Brought to you by OBS reviewer Valerie
A vivid and compelling story of love, war and secrets, set against the backdrop of WWI France. ‘In the beginning, it was the summers I remembered – long warm days under the palest blue skies, the cornflowers and forget-me-nots lining the road through the Lys forest, the buzz of insects going about their work, Violet telling me lies.’ Iris is getting old. A widow, her days are spent living quietly and worrying about her granddaughter, Grace, a headstrong young doctor. It’s a small sort of life. But one day an invitation comes for Iris through the post to a reunion in France, where she served in a hospital during WWI. Determined to go, Iris is overcome by the memories of the past, when as a shy, naive young woman she followed her fifteen-year-old brother, Tom, to France in 1914 intending to bring him home. On her way to find Tom, Iris comes across the charismatic Miss Ivens, who is setting up a field hospital in the old abbey of Royaumont, north of Paris. Putting her fears aside, Iris decides to stay at Royaumont, and it is there that she truly comes of age, finding her capability and her strength, discovering her passion for medicine, making friends with the vivacious Violet and falling in love. But war is a brutal thing, and when the ultimate tragedy happens, there is a terrible price that Iris has to pay, a price that will echo down the generations. A moving and uplifting novel about the small, unsung acts of heroism of which love makes us capable. (Goodreads)
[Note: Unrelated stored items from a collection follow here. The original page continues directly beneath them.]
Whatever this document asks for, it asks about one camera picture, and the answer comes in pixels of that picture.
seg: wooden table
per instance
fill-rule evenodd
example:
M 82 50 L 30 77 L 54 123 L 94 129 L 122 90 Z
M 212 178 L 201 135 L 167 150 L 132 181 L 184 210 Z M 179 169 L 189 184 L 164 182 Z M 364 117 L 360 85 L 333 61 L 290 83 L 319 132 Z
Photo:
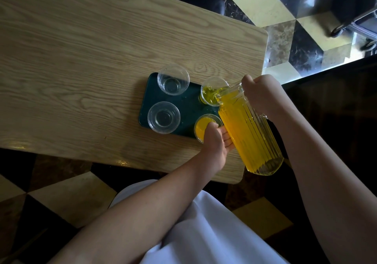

I normally don’t read books like this. By “this” I mean stories about war and love and secrets. You see, it’s just too cool for a girl like me. Way too sophisticated. Translation: I am not a perfect match for books about war or love. I also can not stand books with absurdly long summaries. (Sorry!)
The characters are all brilliant. They are well-written characters, all with secrets. It’s at times hard to keep them all in your head (only so much my brain can handle….) but that’s okay. It’s nicer to be able to read about all these characters rather than not have any interesting characters at all.
It’s incredibly harrowing, this novel. I hate how sad it is, but that’s the point of the novel. To make you cry. To make you weep. To make you realize that there ARE second chances and there ARE ways to be forgiven and that nothing is what it seems.
It’s a thought-provoking book. It’s quite good.